The proposal to cut was endorsed earlier today by the group’s Joint Ministerial Monitoring Committee (JMMC). The decision comes against a backdrop of global recessionary fears and internal group discontent over a perceived disconnect between a tight physical market with limited spare capacity and falling futures prices.
After today’s meeting, Russian deputy prime minister Alexander Novak said the October cut is linked to concerns about the outlook for global economic growth. “Previously [the world economy] was predicted at a level of 3.5pc growth, now the percentage is lower, somewhere around 3.1pc,” he said, according to Russian state news channel Ria Novosti.
“As part of our agreement, we decided to slightly adjust the quotas, thereby once again showing, among other things, that we have a fairly flexible tool,” Novak said. “It can take into account both the need to increase production and reduce production.”
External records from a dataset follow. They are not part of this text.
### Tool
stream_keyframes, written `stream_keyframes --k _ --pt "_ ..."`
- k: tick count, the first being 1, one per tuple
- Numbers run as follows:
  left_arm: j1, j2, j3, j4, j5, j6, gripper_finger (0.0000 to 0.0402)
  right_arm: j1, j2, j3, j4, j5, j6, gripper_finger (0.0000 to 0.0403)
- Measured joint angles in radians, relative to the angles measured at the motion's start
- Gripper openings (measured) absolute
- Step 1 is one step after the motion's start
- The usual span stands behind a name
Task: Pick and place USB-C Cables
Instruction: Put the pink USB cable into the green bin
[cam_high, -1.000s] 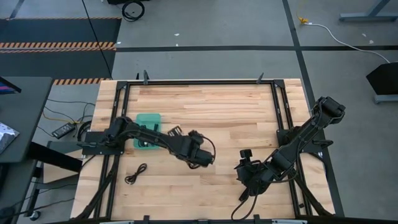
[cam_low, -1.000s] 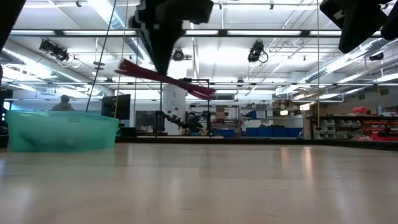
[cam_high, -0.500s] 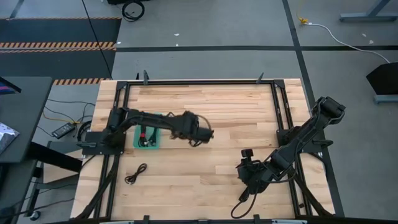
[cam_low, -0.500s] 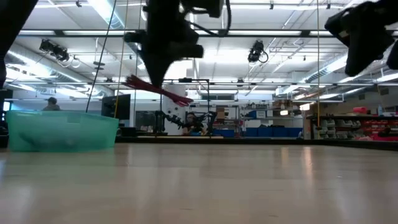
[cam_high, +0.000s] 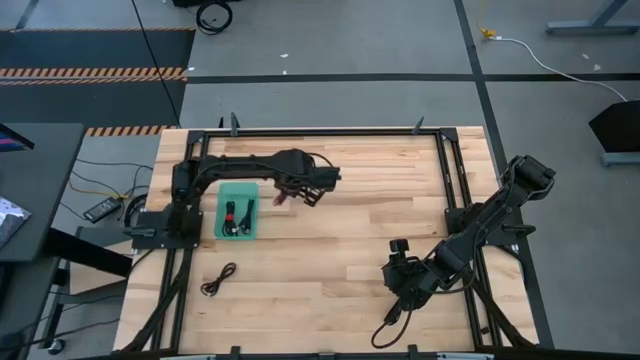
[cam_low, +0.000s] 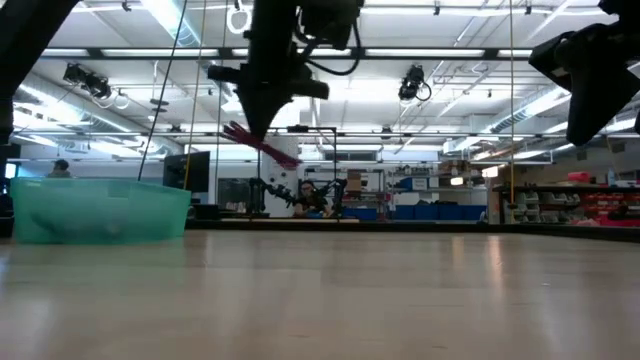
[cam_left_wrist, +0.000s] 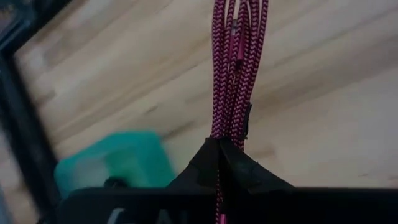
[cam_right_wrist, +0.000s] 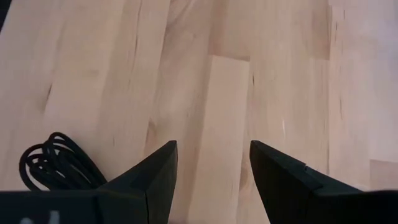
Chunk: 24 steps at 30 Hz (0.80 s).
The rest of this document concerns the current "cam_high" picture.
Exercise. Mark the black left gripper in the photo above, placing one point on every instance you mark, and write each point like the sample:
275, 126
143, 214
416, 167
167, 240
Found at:
326, 177

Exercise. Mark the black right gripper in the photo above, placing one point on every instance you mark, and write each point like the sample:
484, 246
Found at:
407, 277

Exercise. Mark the teal plastic bin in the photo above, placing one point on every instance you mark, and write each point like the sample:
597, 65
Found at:
240, 189

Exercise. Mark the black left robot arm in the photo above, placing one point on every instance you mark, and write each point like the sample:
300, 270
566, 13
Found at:
235, 167

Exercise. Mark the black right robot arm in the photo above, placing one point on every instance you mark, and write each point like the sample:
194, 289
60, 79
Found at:
492, 215

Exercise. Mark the black power adapter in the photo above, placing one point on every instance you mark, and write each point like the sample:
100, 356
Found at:
102, 210

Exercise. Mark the yellow plug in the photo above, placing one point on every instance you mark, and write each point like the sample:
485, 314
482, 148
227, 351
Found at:
487, 33

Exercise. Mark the black hazard striped mat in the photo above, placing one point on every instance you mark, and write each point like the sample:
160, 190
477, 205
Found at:
100, 50

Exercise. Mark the black desk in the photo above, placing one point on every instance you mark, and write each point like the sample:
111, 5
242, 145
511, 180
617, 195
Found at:
45, 175
20, 300

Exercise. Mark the grey metal base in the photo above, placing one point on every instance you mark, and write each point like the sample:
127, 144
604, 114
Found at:
622, 159

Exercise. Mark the black box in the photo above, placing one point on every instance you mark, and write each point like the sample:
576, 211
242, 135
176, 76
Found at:
620, 127

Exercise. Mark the caster wheel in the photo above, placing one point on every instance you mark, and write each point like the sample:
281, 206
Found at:
56, 346

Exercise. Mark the grey printed pad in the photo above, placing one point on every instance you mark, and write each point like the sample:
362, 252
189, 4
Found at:
10, 220

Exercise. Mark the computer monitor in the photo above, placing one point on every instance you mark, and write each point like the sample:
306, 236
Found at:
10, 140

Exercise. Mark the grey desk leg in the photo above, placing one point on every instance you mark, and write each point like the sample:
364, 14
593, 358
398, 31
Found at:
590, 25

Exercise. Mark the black aluminium table frame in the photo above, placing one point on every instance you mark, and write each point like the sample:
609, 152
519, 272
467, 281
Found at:
325, 133
The token 100,000 b/d reduction will reverse a 100,000 b/d increase for September and probably offer symbolic guidance to the market, but it will have limited effect on physical supply. The alliance as a whole was 2.892mn b/d short of its July quotas, with members facing dwindling capacity, underinvestment, infrastructural collapse and sabotage. The combined output target was then raised by a further 648,000 b/d in August to fully unwind the cuts the coalition implemented in response to the Covid-19 pandemic in May 2020.
The gap between pledged and delivered output could widen further, given western efforts to limit Russian oil revenues through sanctions. The G7 group on 2 September vowed to cap prices for Russian crude sold to third countries, after the EU stops Russian seaborne imports on 5 December.